If marijuana activist Dana Larsen was looking for some momentum to kick off a cross country tour to promote the legalization of marijuana, he found it in a packed hotel meeting room in downtown Kelowna on Tuesday night.
But by Wednesday night in Calgary Larsen had been arrested and charged as his OverGrow Canada tour made its second of 14 scheduled stops.
Larsen, 44, of Vancouver, was charged with one count of trafficking marijuana and one count of possession for the purpose of trafficking. He was released from custody and is expected to appear in court on May 18.
Earlier this week in Kelowna, more than 120 people crammed into a hotel room to listen to Larsen and to receive the free cannabis seeds he had promised to give away, asking people to plant them in a public place as an act of civil disobedience and a way to urge the federal Liberals to follow through on their promise to legalize marijuana.
Following the meeting, as volunteers from his group handed out the seeds, Larsen said he would be surprised if police arrested him, even though it was technically illegal what he was doing.
“It’s true I’m breaking the law but it’s like people jay-walking to get here, it’s that level of breaking the law,” he said. “Police are not going to come and drag me away for giving away some seeds to people. It would just be ridiculous so that’s not going to happen.”
And in Kelowna, RCMP did not attend the rally and Larsen’s tour called OverGrow Canada moved on to its second stop in Calgary on Wednesday night. According to media reports in Calgary, first a volunteer was arrested and later Larsen was arrested as he handed out cannabis seeds in much the same manner.

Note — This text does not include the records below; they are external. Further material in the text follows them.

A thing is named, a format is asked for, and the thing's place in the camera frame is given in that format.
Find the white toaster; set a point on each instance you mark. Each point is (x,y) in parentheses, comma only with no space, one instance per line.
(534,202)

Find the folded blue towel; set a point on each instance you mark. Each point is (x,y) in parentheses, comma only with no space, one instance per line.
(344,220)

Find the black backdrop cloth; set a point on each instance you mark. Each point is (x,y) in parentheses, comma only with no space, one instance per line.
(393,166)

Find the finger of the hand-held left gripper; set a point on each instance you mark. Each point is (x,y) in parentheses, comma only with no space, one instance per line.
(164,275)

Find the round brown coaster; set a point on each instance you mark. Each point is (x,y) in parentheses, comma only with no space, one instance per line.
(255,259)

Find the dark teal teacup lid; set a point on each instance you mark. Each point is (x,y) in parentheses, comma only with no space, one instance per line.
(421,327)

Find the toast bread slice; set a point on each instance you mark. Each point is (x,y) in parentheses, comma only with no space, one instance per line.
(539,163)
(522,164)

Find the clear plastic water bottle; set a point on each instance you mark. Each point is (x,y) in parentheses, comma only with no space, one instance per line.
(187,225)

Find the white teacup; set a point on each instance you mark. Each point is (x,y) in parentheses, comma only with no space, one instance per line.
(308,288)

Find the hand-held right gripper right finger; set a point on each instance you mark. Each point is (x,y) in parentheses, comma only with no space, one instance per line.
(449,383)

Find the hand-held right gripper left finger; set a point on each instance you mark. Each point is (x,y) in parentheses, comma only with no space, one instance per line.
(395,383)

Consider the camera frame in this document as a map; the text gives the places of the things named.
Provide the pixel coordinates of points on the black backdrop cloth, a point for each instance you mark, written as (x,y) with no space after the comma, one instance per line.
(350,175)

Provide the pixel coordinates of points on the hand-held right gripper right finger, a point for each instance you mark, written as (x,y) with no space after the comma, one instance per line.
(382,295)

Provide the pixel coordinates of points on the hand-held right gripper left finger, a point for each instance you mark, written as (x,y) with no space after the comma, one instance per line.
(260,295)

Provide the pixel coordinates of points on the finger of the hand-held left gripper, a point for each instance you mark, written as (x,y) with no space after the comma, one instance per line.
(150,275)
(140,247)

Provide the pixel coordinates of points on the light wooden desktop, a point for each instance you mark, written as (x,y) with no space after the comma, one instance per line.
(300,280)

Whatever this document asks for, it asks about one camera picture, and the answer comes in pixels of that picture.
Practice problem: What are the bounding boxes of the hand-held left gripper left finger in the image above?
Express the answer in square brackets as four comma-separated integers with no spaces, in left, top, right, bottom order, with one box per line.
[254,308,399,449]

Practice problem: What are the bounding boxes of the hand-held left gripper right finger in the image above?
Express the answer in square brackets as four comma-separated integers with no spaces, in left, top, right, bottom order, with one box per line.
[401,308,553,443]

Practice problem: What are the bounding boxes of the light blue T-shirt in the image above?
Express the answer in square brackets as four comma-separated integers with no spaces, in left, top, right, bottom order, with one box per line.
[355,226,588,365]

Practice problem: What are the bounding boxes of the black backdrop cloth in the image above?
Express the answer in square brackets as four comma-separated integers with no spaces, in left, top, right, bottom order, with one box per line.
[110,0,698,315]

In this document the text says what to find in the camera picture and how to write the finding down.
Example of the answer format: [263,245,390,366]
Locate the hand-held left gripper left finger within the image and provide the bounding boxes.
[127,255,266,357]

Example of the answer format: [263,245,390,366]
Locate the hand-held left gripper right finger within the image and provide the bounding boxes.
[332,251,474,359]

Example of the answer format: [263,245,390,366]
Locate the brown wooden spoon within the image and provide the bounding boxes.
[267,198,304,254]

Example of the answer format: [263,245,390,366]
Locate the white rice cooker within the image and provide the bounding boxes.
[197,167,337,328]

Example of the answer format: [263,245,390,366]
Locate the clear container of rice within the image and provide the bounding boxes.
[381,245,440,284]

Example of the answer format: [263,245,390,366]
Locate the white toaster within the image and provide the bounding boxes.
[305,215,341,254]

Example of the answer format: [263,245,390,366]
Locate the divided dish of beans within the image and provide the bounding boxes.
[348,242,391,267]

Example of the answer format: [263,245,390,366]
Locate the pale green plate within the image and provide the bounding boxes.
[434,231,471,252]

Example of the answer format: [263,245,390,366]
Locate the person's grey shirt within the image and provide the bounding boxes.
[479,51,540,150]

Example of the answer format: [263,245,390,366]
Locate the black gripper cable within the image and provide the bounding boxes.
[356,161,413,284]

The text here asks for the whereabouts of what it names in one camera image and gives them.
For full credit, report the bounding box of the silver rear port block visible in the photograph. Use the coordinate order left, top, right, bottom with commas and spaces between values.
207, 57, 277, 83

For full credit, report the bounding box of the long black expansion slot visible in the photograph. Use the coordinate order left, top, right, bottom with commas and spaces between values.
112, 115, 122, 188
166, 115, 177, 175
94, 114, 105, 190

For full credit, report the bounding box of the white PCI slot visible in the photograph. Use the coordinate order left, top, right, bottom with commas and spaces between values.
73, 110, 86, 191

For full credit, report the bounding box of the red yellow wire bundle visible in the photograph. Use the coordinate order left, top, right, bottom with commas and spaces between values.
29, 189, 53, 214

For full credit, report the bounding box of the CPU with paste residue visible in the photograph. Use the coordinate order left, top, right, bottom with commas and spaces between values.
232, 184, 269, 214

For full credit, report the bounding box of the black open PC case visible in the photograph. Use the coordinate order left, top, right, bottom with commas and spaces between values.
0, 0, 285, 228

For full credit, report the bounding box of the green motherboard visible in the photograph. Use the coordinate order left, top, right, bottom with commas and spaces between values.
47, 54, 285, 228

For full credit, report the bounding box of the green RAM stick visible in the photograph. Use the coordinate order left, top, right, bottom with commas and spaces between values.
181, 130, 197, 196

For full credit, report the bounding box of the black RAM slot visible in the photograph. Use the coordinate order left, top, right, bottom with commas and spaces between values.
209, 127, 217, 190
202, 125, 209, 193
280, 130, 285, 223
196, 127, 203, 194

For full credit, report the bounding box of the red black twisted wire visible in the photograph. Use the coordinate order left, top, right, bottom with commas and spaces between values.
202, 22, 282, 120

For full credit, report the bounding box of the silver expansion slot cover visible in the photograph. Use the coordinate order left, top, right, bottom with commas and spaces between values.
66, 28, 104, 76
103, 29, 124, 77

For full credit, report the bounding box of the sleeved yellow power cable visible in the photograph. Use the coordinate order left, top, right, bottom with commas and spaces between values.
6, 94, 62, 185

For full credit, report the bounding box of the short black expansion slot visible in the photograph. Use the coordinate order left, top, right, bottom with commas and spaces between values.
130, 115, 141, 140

When questioned by the Capital News about why RCMP did not arrest Larsen in Kelowna, RCMP media relations officer Annie Delisle released the following statement.
“According to the Controlled Drug and Substance Act (CDSA)…Non-viable Cannabis seed, with the exception of its derivatives; are not controlled under the CDSA,” read the statement. “RCMP detachments set enforcement priorities in consultation with local government, partners and citizens of the community. Individuals found to be in contravention of the CDSA may be subject to investigation and criminal charges in accordance with Canadian Laws.”
In Kelowna Larsen said the viability of the cannabis seeds was one reason an arrest likely wouldn’t be made.
“It’s trafficking in marijuana under the law but they have to be viable seeds and even though I’m telling you they will grow, they will need to grow them and sprout them and then say ‘oh look they are viable’ so it’s a lot of effort for them to prove I am giving away viable seeds. It’s just not worth the effort. Even if they convicted me I would get a 100 dollar fine or something so the amount of effort for the amount of result is not worth anybody’s time.”
Larsen said the turnout in Kelowna was heart-warming and showed there is a lot of interest in legalizing marijuana.
“This was behind my wildest expectations in terms of the turnout,” said Larsen after the 90 minute meeting. “I know there is enthusiasm about cannabis but having this room packed and people standing in the hallway, that to me is very heart-warming to see that level of support and interest. I think it just shows how hungry Canadians, and people in Kelowna, are for legalization.”
Larsen is a well-known Vancouver-based cannabis activist and founder of the Vancouver Dispensary Society, the B.C. and Canadian Marijuana political parties as well as Sensible B.C.
Following his arrest in Calgary he told the media that he would continue his tour but would no longer be handing out free seeds as that would land him back in jail.